10. STRUCTin'¶
"Day one, I'm in love with your struct" Thumpasaurus (kinda)
For this chapter, we need to start by activating the necessary feature - in Cargo.toml
, please make this change:
-polars = { version = "0.44.2", default-features = false }
+polars = { version = "0.44.2", features=["dtype-struct"], default-features = false }
How do we consume structs, and how do we return them?
Let's try creating a Polars DataFrame in Python that stores a struct similar to this one:
There are different ways of doing that, but that doesn't matter now. Here's one way:
df = pl.DataFrame(
{
"x": [1.0, 1.25, 1.5, 1.75],
"y": [3.0, 2.75, 2.5, 2.25],
"rgba": [0x00FF7FFF, 0xFF7F00FF, 0x7F7F7FFF, 0xD8D8D8FF],
}
).select(
point_2d_s=pl.struct(
"x", "y", "rgba",
schema={
"x": pl.Float64,
"y": pl.Float64,
"rgba": pl.UInt32,
}
)
)
If we print(df)
, here's what we have:
shape: (4, 1)
┌────────────────────────┐
│ point_2d_s │
│ --- │
│ struct[3] │
╞════════════════════════╡
│ {1.0,3.0,16744447} │
│ {1.25,2.75,4286513407} │
│ {1.5,2.5,2139062271} │
│ {1.75,2.25,3638089983} │
└────────────────────────┘
Now's an excellent time to ask: how's that stored in memory? Before we get to that answer, consider this other scenario, in Rust:
let v: [Point2D; 4] = [
Point2D {
x: 1.0,
y: 3.0,
rgb: 0x00FF7FFFu32,
},
Point2D {
x: 1.25,
y: 2.75,
rgb: 0xFF7F00FFu32,
},
Point2D {
x: 1.5,
y: 2.5,
rgb: 0x7F7F7FFFu32,
},
Point2D {
x: 1.75,
y: 2.25,
rgb: 0xD8D8D8FFu32,
},
];
How's this one stored in memory? You might find that answer easier, it's an array of struct instances, so we have the x
, y
and rgba
fields contiguously in memory, like that:
This is consistent with how C, C++, and many other languages store structs in memory. How's our struct-in-a-DataFrame different?
Polars follows the Arrow protocol for structs, which means each field of the struct is stored in a Series, backed by chunks. Each chunk is contiguous in memory. In a scenario in which we have a single chunk for each field, this is how things would look like:
Since we never modified the DataFrame after creating it, it is the case of our initial example, no more chunks were allocated.
Now that we have a better idea of how things work under the hood, let's jump to a practical plugin that takes a struct, and just prints the Series corresponding to each field - it'll return the same struct passed as input, with no alteration.
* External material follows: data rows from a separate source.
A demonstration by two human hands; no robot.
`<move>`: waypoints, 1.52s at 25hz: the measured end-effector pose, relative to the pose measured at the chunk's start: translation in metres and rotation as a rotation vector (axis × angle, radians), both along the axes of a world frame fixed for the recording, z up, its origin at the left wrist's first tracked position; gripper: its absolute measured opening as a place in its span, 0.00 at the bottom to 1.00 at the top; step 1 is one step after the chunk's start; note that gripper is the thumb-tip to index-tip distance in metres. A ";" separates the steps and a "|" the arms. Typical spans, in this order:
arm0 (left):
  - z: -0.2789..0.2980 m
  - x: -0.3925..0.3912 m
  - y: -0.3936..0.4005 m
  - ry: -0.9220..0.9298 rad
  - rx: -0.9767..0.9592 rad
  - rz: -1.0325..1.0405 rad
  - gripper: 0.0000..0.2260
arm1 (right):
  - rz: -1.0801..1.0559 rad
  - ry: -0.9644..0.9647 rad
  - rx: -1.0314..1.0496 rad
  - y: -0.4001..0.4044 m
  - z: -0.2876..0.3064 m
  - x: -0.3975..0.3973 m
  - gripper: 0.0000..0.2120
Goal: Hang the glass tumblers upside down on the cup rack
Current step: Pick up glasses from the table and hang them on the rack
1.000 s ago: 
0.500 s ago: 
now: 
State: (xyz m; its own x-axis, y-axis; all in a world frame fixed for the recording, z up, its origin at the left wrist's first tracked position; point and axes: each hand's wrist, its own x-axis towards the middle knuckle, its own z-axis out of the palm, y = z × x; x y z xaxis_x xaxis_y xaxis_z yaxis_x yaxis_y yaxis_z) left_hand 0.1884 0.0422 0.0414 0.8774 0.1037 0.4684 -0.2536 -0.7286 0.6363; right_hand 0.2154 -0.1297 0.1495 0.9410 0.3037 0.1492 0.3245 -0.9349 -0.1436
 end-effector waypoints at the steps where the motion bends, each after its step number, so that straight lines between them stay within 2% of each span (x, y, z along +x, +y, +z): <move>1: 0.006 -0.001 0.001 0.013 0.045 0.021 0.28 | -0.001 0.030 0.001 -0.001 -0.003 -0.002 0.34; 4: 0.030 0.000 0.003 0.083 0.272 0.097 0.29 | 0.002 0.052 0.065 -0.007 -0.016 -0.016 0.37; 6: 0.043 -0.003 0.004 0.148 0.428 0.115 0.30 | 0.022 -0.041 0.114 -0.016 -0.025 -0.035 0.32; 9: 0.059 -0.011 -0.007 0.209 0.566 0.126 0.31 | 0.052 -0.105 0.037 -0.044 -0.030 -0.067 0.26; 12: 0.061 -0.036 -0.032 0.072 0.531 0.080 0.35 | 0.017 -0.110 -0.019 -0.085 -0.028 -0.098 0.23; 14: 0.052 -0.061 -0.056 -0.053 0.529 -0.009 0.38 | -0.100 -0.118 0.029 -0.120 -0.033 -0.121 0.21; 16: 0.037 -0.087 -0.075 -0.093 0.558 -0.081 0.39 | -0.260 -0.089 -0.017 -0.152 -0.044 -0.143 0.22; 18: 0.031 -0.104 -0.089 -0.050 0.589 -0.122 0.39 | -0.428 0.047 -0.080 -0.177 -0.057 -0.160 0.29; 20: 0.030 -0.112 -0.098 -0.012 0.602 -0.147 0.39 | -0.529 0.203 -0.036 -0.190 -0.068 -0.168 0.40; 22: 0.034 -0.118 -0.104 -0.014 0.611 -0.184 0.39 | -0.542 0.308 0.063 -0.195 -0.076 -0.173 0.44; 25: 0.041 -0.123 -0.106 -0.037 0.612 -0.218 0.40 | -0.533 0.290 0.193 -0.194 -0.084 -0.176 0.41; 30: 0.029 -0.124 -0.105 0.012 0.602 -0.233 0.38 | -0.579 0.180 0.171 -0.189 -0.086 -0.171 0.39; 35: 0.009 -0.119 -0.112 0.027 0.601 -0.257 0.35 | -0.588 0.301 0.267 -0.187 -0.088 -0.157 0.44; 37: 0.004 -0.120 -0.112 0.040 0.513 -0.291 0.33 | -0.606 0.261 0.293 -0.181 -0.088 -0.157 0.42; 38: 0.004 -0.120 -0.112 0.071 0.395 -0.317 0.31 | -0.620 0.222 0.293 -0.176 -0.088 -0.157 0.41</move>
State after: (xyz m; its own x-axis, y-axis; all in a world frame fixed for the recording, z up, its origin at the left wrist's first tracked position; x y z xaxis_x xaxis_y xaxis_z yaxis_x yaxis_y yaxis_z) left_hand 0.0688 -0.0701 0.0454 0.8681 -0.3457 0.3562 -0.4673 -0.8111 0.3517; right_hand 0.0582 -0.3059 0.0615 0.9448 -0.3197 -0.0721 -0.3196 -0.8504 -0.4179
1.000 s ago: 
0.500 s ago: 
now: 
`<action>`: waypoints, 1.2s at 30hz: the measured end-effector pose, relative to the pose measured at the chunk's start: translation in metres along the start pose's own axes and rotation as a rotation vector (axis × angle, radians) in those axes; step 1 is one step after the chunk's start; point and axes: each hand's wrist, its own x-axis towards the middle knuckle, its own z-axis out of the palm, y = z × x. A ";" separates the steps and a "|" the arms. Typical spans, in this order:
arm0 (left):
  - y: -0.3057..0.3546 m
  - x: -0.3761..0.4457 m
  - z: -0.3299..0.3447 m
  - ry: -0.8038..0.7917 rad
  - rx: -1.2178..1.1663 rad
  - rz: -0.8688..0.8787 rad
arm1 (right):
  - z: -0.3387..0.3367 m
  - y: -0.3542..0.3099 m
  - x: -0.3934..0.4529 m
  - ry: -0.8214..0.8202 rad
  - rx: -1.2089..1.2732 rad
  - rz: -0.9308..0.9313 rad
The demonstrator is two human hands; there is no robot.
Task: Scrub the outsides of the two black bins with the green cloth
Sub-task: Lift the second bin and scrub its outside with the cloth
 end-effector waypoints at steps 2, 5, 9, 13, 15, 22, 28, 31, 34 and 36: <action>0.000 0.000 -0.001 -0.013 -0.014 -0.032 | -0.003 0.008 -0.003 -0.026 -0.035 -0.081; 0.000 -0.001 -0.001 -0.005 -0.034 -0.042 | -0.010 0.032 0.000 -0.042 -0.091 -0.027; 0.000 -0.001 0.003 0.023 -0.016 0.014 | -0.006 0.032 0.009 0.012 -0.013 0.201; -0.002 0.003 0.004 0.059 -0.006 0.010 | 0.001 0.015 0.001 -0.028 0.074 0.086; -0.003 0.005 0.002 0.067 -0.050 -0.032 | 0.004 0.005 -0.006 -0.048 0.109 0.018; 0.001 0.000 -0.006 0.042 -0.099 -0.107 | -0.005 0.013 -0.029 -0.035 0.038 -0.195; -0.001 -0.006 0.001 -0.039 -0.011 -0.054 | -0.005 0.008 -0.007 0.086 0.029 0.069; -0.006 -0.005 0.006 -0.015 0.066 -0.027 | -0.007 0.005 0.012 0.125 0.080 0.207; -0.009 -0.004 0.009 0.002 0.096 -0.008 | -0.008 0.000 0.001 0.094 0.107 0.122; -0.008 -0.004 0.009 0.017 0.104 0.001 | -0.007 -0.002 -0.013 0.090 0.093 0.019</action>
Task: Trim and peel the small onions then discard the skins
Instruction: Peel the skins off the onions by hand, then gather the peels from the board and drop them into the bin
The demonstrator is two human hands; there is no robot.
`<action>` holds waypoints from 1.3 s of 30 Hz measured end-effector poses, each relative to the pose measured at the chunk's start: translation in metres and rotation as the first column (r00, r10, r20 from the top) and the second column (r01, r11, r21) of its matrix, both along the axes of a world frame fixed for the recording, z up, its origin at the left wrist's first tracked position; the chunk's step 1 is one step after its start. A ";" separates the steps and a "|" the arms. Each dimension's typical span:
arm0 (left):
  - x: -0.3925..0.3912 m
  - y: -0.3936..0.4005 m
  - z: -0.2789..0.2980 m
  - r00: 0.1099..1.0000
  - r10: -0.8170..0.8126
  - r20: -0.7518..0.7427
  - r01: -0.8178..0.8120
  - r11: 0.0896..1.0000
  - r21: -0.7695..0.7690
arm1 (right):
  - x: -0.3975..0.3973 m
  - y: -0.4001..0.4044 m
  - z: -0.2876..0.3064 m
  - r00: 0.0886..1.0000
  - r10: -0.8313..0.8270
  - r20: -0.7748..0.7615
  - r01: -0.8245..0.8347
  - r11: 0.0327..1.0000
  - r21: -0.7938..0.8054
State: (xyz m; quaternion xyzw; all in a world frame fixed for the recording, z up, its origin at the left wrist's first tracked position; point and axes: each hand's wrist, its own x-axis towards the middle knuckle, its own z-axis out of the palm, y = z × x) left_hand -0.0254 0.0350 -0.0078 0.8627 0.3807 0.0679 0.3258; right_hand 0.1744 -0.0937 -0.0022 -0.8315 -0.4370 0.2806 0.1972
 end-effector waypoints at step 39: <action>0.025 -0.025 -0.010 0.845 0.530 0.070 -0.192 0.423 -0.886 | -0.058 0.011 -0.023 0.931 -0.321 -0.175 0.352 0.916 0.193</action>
First things first - this time we're gonna see somthing new. Polars does not allow us to write:
#[polars_expr(output_type=Struct)]
fn print_struct_fields(inputs: &[Series]) -> PolarsResult<Series> { ... }
The way we inform a struct Series is being returned is a bit cumbersome - we do so by defining a separate function:
fn struct_point_2d_output(input_fields: &[Field]) -> PolarsResult<Field> {
let field = &input_fields[0];
match field.dtype() {
DataType::Struct(fields) => {
Ok(Field::new("struct_point_2d".into(), DataType::Struct(fields.clone())))
}
dtype => polars_bail!(InvalidOperation: "expected Struct dtype, got {}", dtype),
}
}
Then using that function in our polars_expr
, with a different "kwarg":
#[polars_expr(output_type_func=struct_point_2d_output)]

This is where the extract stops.